> TASK: In the records below, take the line containing "mount in the photo above." and reproduce it and every subsequent line exactly, adding nothing.

BEGIN SUPPLIED RECORDS

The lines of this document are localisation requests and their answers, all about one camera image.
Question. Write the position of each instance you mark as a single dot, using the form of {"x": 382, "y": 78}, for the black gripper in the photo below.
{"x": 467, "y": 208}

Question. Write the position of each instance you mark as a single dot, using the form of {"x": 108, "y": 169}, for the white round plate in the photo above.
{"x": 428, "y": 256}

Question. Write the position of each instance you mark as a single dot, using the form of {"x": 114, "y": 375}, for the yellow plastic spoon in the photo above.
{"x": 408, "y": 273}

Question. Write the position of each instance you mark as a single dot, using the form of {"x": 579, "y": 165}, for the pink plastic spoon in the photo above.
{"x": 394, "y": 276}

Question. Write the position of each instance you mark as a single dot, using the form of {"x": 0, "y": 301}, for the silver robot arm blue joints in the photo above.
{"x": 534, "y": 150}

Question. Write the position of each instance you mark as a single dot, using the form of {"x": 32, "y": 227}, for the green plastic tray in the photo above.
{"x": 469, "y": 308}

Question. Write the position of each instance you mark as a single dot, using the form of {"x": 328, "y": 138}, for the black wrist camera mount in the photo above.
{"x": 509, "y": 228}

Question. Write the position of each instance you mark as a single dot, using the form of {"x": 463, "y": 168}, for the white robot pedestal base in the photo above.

END SUPPLIED RECORDS

> TASK OUTPUT:
Question. Write the position of each instance you mark as a single dot, using the form of {"x": 328, "y": 138}, for the black wrist camera mount in the photo above.
{"x": 509, "y": 228}

Question. Write the position of each instance you mark as a single dot, using the form of {"x": 463, "y": 168}, for the white robot pedestal base in the photo above.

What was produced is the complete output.